■ Task goal:
Only the lines below starting at the one containing "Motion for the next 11" and ending at the one containing "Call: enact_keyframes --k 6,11" belong in the answer, each copied exactly.

Records excerpted from a collection:
<<<<
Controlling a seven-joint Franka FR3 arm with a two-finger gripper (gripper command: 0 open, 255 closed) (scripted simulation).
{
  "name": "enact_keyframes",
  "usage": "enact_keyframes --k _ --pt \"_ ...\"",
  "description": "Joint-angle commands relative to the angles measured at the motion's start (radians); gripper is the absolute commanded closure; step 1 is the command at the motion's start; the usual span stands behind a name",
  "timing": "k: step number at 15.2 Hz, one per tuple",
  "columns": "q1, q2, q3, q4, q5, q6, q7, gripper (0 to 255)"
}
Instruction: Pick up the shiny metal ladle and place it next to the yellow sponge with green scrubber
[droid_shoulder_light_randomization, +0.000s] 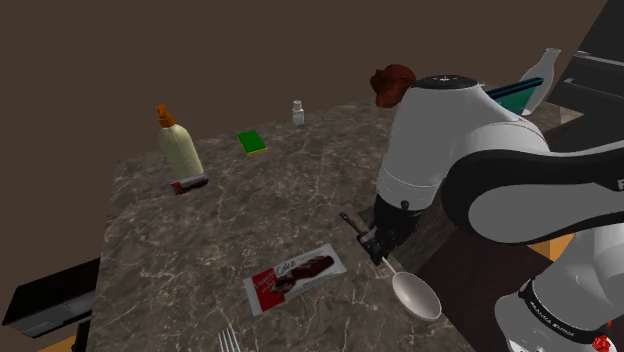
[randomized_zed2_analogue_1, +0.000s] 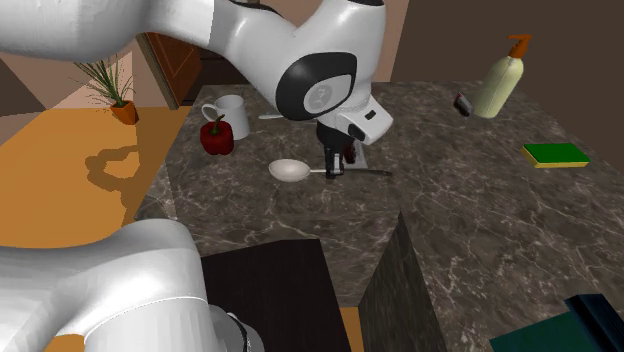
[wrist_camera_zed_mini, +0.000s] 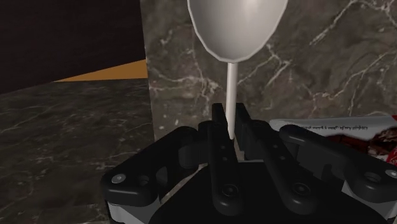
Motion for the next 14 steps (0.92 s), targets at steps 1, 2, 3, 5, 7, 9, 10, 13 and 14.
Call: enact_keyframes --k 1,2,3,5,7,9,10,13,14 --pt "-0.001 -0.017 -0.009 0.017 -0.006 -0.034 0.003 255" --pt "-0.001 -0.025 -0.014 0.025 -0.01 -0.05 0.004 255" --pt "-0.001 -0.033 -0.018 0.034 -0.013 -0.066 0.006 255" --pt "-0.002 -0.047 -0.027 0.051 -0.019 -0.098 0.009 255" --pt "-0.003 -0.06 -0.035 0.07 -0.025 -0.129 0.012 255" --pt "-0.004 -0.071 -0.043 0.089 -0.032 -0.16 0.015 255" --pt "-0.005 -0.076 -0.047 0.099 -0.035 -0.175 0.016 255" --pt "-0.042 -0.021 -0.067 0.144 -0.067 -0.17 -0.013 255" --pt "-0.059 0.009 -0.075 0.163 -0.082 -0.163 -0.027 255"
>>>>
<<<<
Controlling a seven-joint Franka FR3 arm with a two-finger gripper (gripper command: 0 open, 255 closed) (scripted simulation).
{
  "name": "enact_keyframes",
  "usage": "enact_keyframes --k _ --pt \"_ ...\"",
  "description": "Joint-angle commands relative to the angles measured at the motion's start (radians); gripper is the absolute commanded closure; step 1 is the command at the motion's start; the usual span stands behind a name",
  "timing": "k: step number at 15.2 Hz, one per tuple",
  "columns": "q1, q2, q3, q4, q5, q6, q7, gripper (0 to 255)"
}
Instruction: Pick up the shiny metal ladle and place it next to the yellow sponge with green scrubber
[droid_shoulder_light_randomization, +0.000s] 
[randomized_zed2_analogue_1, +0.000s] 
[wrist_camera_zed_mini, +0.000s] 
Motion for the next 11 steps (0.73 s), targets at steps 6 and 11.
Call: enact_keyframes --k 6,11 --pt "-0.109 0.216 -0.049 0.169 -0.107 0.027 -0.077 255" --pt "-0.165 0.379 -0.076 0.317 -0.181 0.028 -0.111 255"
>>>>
■ Answer for this exercise:
Motion for the next 11 steps (0.73 s), targets at steps 6 and 11.
Call: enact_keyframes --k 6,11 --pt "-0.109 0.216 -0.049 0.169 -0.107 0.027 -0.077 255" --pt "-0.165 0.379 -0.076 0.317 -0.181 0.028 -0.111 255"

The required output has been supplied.